关键词: Ablation Radioablation stéréotaxique Radiothérapie stéréotaxique Stereotactic arrhytmia radioablation (STAR) Stereotactic body radiation therapy (SBRT) Tachycardie ventriculaire Ventricular tachycardia

Mesh : Catheter Ablation Humans Radiosurgery Recurrence Tachycardia, Ventricular / radiotherapy surgery

来  源:   DOI:10.1016/j.canrad.2020.06.005   PDF(Sci-hub)

Abstract:
Myocardial scar-related ventricular tachycardia is a serious and potentially life-threatening arrhythmia.
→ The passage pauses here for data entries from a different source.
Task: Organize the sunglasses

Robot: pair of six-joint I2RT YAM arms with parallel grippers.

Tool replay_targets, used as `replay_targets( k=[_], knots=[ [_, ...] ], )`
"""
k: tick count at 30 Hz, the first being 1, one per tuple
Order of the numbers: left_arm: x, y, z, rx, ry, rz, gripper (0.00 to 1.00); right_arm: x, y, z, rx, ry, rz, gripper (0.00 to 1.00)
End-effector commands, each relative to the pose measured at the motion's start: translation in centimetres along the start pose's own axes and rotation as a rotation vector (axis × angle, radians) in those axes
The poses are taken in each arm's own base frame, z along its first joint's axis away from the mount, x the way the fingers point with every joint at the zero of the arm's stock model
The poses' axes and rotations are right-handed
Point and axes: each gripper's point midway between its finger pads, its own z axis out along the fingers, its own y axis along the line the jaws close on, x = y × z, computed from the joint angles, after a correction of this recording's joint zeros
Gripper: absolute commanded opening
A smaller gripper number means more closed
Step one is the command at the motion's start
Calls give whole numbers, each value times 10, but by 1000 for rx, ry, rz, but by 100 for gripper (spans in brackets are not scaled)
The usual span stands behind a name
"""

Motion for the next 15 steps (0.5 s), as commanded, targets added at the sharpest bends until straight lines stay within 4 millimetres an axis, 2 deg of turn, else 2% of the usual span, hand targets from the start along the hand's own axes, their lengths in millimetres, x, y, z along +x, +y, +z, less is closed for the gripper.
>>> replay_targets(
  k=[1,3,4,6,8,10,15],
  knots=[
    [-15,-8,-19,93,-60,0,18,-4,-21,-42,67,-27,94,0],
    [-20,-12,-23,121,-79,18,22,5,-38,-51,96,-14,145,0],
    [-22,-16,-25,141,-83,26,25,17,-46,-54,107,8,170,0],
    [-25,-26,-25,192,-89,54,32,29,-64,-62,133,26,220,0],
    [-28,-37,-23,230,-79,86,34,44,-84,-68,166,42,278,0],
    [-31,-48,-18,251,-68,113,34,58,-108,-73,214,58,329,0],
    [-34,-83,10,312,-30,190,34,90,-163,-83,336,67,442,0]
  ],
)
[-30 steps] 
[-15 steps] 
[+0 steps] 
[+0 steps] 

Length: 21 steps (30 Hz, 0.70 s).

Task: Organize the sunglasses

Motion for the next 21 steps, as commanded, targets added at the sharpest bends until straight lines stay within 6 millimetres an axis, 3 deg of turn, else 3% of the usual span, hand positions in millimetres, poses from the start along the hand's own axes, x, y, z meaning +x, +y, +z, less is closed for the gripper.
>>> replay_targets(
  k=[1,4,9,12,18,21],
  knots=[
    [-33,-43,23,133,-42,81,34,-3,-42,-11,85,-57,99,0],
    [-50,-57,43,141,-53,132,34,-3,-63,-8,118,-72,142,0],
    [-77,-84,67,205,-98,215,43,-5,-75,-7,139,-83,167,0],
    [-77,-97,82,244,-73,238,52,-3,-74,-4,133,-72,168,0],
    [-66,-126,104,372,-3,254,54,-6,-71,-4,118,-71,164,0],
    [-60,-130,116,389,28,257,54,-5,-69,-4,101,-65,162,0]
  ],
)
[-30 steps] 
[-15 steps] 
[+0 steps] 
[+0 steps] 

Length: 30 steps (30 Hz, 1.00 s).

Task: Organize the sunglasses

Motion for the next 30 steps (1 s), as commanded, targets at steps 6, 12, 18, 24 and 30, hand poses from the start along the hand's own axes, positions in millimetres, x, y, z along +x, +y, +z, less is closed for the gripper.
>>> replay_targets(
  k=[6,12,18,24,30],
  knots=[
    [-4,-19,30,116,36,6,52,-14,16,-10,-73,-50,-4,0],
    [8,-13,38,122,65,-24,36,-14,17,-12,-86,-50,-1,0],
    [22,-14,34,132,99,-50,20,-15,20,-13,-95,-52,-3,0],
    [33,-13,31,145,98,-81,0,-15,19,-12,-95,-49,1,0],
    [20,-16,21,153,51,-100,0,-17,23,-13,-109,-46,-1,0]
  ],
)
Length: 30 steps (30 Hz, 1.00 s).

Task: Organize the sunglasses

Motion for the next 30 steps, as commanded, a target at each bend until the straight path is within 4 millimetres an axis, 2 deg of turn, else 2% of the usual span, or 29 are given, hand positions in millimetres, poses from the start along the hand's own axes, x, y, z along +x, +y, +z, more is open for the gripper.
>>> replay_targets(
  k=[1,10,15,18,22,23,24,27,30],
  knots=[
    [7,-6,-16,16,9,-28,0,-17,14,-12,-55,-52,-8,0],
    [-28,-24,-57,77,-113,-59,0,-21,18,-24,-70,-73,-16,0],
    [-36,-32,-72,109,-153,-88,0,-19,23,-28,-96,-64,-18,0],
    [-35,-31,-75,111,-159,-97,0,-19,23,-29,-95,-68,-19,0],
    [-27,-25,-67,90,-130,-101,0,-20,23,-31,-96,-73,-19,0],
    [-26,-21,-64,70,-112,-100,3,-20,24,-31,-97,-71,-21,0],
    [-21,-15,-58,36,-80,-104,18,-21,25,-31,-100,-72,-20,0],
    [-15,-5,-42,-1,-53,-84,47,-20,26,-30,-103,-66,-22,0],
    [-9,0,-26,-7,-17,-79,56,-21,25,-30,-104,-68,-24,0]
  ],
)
The prevention of sudden rhythmic death and ventricular tachycardia recurrence relies on implantable cardioverter defibrillator (ICD), anti-arrhythmic drugs and more recently on radiofrequency catheter ablation. Nevertheless, these approaches have their own risk of adverse events and complications, with a recurrence rate up to 50 % at 2 years. Stereotactic body radiotherapy, delivered in a single dose of 25Gy, has emerged as a new therapeutic tool in the management of highly refractory ventricular tachycardia. In 2017, the very first prospective 5-patient cohort suffering from recurrent ventricular tachycardia on structural heart disease (40 % of ischemic cardiomyopathy) who benefited from cardiac stereotactic body radiotherapy was published. After stereotactic body radiotherapy, the authors observed a strong ventricular tachycardia burden reduction at 12 months, with no major side effects. Since then, around 100 cases have been described in the literature, particularly in the prospective ENCORE-VT study, with positive short- and medium-term outcomes in terms of safety and ventricular tachycardia burden reduction. Recently, another American prospective 5-patient series, published in March 2020, mitigated these results since all patients presented a ventricular tachycardia recurrence at 12 months despite an initial reduction in ventricular tachycardia burden. This article describes the use of stereotactic body radiotherapy in refractory VT, the rationale of the technique, its implementation, preliminary results and potential acute and long-term consequences.
摘要:
心肌瘢痕相关的室性心动过速是一种严重且潜在危及生命的心律失常。预防猝死和室性心动过速复发依赖于植入式心律转复除颤器(ICD),抗心律失常药物和最近的射频导管消融。然而,这些方法有其自身的不良事件和并发症的风险,2年复发率高达50%。立体定向身体放射治疗,单剂量25Gy,已成为高度难治性室性心动过速的新治疗工具。2017年,首次发表了因结构性心脏病(缺血性心肌病的40%)而患有复发性室性心动过速的前瞻性5名患者队列,这些患者受益于心脏立体定向身体放射治疗。立体定向身体放疗后,作者观察到12个月时室性心动过速负担明显减少,没有大的副作用.从那以后,文献中已经描述了大约100例,特别是在前瞻性ENCORE-VT研究中,在安全性和室性心动过速负担降低方面,短期和中期结局积极。最近,另一个美国前瞻性5患者系列,在2020年3月发表的研究报告中,尽管室性心动过速负担初步减轻,但所有患者在12个月时都出现室性心动过速复发,从而缓解了这些结果.本文介绍了立体定向放射治疗在难治性VT中的应用,该技术的基本原理,其实施,初步结果和潜在的急性和长期后果。